Un nuevo estudio en coautoría de un investigador del Centro Médico de la Universidad de Rochester (URMC) descubrió que las tasas de supervivencia de los bebés extremadamente prematuros han aumentado significativamente durante la última década.

El estudio Mortality, In-Hospital Morbidity, Care Practices, and 2-Year Outcomes for Extremely Preterm Infants in the US, 2013-2018 examinó los resultados de supervivencia de 10 877 bebés nacidos con edades gestacionales de 22 a 28 semanas entre el 1 de enero de 2013 y el 31 de diciembre de 2018 en 19 centros médicos académicos que conforman la Red de Investigación Neonatal financiada por los NIH.

La tasa de supervivencia de los lactantes tratados activamente fue del 30,0 % (60/200) a las 22 semanas y del 55,8 % (535/958) a las 23 semanas. Esta es una tasa de supervivencia significativamente más alta que el estudio realizado anteriormente entre 2008 y 2012, en el que la tasa de supervivencia al alta fue del 7 % (22/334) para los recién nacidos vivos a las 22 semanas y del 32 % (252/779) para los fraudes vivos. Recién nacidos a las 23 semanas.

Según Carl D’Angio, MD, coautor y jefe de la División de Neonatología de URMC, esta mejora en los resultados de los bebés extremadamente prematuros se puede atribuir a varios factores, incluidos los protocolos de tratamiento mejorados en los centros médicos participantes.

«Los centros médicos académicos han tomado las mejores prácticas, las han aplicado y las han difundido a un grupo cada vez más amplio en todo el país», dijo D’Angio.

Según D’Angio, la mejora colectiva en la atención en una variedad de áreas ha ayudado a transformar los resultados. «Si observamos la supervivencia en casi cualquier grupo de bebés, es un conjunto de factores. Hay similitudes y diferencias en la forma en que se tratan en los diferentes centros, pero hay elementos en los que hemos progresado juntos, como: Por ejemplo, ventilación, nutrición e hidratación».

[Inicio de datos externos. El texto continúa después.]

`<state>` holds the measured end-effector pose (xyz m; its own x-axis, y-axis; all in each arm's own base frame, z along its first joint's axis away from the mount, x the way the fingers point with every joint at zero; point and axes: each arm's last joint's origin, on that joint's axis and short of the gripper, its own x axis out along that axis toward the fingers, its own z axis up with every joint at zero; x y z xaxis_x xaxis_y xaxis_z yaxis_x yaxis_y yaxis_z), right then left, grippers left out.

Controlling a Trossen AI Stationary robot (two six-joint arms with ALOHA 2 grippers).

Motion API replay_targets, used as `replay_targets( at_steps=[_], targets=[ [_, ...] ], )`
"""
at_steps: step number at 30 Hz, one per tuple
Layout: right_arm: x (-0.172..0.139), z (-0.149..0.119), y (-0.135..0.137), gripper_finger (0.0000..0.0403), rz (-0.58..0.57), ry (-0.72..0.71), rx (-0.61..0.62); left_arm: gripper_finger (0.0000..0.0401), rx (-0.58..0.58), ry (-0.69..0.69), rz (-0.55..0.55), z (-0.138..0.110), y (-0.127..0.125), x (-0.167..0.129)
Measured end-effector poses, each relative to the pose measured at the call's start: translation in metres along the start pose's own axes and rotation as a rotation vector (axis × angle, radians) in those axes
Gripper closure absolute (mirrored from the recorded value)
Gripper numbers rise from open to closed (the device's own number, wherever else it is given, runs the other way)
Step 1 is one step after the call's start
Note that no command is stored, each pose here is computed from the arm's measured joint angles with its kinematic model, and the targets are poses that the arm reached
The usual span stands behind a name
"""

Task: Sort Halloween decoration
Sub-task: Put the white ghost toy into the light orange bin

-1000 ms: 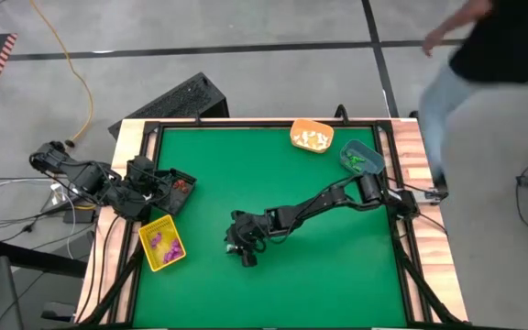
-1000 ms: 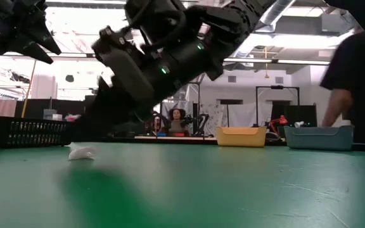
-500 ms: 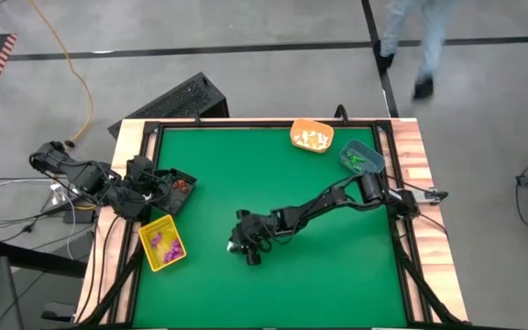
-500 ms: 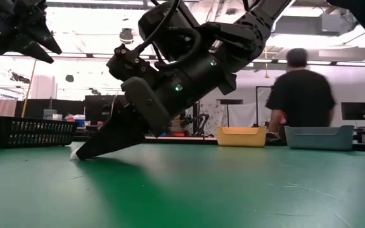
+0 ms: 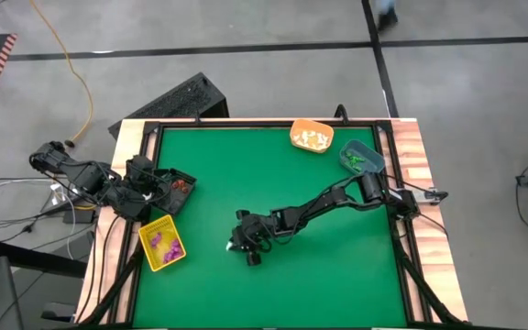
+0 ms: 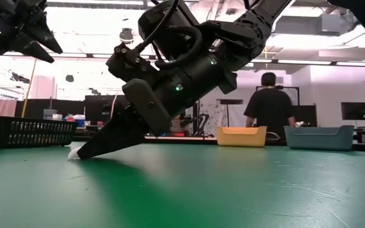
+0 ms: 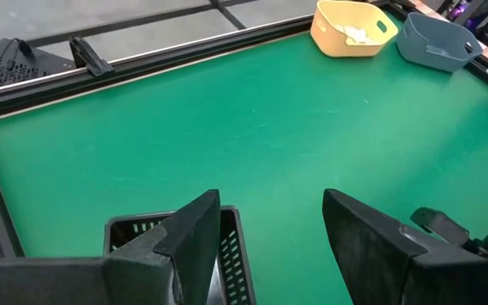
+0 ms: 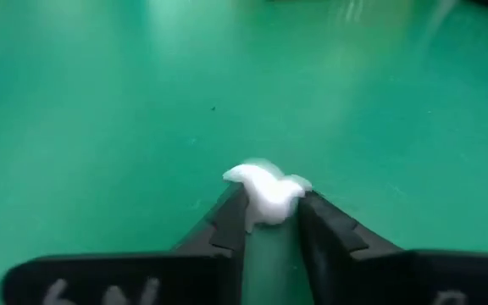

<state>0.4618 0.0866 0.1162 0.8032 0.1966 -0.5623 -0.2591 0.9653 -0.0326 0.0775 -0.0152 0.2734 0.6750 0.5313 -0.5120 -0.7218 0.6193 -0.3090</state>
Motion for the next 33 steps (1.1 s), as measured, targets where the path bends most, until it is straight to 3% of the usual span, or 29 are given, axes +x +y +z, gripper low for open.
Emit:
replay_targets(
  at_steps=[6,12,20,33],
  targets=[
    [0.0,0.0,-0.001,0.0353,-0.003,0.001,0.072,0.0202,0.0,-0.002,0.001,0.0,0.0,0.0],
    [0.0,0.0,-0.001,0.038,-0.003,0.002,0.119,0.0202,0.001,-0.002,0.002,0.0,0.0,0.0],
    [0.0,0.005,-0.005,0.0383,0.004,-0.06,0.251,0.0202,0.0,-0.002,0.002,0.0,0.0,0.0],
    [-0.014,0.02,-0.039,0.0383,-0.053,-0.163,0.351,0.0202,-0.003,0.001,0.0,0.0,0.0,0.0]
  ],
)
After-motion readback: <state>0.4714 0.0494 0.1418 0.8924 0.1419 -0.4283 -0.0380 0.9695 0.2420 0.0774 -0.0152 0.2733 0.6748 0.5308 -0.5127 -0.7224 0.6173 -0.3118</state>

Cuando los bebés nacen a las 22 o 23 semanas, casi todos los órganos están inmaduros, y los pulmones y el cerebro se encuentran entre los sistemas más vulnerables, según D’Angio.

Además de examinar los resultados de supervivencia, el documento evaluó la salud de los bebés muy prematuros a los dos años, incluidos impactos como el desarrollo neurológico, la parálisis cerebral, la visión, la audición, la rehospitalización y la necesidad de dispositivos de asistencia. Un poco más del 8 % tenía parálisis cerebral de moderada a grave, el 1,5 % tenía pérdida de la visión en ambos ojos, el 2,5 % necesitaba audífonos o implantes cocleares y el 15 % necesitaba ayudas para la movilidad, como aparatos ortopédicos, aparatos ortopédicos, andadores o sillas de ruedas.

Casi el 49 % no tenía ningún trastorno del neurodesarrollo o solo lo tenía leve, aproximadamente el 29 % tenía un trastorno del neurodesarrollo moderado y aproximadamente el 21 % tenía un trastorno del neurodesarrollo grave.

Este estudio, y la mejora general en los resultados, puede ayudar a los médicos a brindar información clara en las conversaciones con las familias cuando los bebés nacen extremadamente prematuros.

«Nosotros, como médicos, apoyamos a los padres en un proceso de toma de decisiones compartido cuando los bebés nacen al borde de la viabilidad», dijo D’Angio. “El nacimiento inminente de un bebé extremadamente prematuro es un factor estresante importante para las familias. Una parte importante de ayudar a los padres a sobrellevar la situación es presentar los datos que tenemos y hacerles saber qué esperar a largo plazo. Este último estudio es una noticia positiva para dar forma a esas discusiones y ofrecer una probabilidad más optimista de buenos resultados».

fuente de la historia:

Materiales proporcionados por Centro Médico de la Universidad de Rochester. Escrito originalmente por Scott Hesel. Nota: El contenido se puede editar por estilo y longitud.